→ What you should do
Your task is to restate the data word for word.

[Start of section]

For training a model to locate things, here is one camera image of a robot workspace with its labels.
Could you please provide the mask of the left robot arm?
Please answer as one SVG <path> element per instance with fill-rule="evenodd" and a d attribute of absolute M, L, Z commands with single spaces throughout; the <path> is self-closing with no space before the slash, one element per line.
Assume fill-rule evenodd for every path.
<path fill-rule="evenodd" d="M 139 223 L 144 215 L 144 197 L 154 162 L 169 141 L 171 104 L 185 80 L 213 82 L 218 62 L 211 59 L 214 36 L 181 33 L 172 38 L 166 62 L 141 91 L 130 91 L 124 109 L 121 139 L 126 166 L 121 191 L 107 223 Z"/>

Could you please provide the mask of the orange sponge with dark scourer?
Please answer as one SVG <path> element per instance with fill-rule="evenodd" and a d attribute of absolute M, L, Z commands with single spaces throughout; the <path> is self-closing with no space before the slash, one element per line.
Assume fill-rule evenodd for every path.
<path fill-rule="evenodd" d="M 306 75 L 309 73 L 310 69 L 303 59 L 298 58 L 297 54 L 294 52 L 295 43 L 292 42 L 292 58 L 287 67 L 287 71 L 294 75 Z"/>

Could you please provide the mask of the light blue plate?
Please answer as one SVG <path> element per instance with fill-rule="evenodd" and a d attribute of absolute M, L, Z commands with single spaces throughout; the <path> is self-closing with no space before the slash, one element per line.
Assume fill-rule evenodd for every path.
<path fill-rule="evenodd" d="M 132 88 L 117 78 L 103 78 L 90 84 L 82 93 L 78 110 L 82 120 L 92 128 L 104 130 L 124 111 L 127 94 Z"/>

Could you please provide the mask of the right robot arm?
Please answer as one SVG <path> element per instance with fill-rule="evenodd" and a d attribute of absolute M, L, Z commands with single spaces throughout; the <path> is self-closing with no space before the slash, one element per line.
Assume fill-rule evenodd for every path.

[End of section]

→ Exercise output
For training a model to locate things, here is one camera image of a robot workspace with its labels.
Could you please provide the mask of the left robot arm?
Please answer as one SVG <path> element per instance with fill-rule="evenodd" and a d attribute of absolute M, L, Z commands with single spaces throughout; the <path> is self-closing with no space before the slash, one element per line.
Assume fill-rule evenodd for every path.
<path fill-rule="evenodd" d="M 139 223 L 144 215 L 144 197 L 154 162 L 169 141 L 171 104 L 185 80 L 213 82 L 218 62 L 211 59 L 214 36 L 181 33 L 172 38 L 166 62 L 141 91 L 130 91 L 124 109 L 121 139 L 126 166 L 121 191 L 107 223 Z"/>

Could you please provide the mask of the orange sponge with dark scourer?
Please answer as one SVG <path> element per instance with fill-rule="evenodd" and a d attribute of absolute M, L, Z commands with single spaces throughout; the <path> is self-closing with no space before the slash, one element per line.
Assume fill-rule evenodd for every path.
<path fill-rule="evenodd" d="M 306 75 L 309 73 L 310 69 L 303 59 L 298 58 L 297 54 L 294 52 L 295 43 L 292 42 L 292 58 L 287 67 L 287 71 L 294 75 Z"/>

Could you please provide the mask of the light blue plate?
Please answer as one SVG <path> element per instance with fill-rule="evenodd" and a d attribute of absolute M, L, Z commands with single spaces throughout; the <path> is self-closing with no space before the slash, one element per line.
Assume fill-rule evenodd for every path.
<path fill-rule="evenodd" d="M 132 88 L 117 78 L 103 78 L 90 84 L 82 93 L 78 110 L 82 120 L 92 128 L 104 130 L 124 111 L 127 94 Z"/>

Could you please provide the mask of the right robot arm?
Please answer as one SVG <path> element per instance with fill-rule="evenodd" and a d attribute of absolute M, L, Z commands with single spaces throughout; the <path> is self-closing with no space before the slash, one element per line.
Assume fill-rule evenodd for every path.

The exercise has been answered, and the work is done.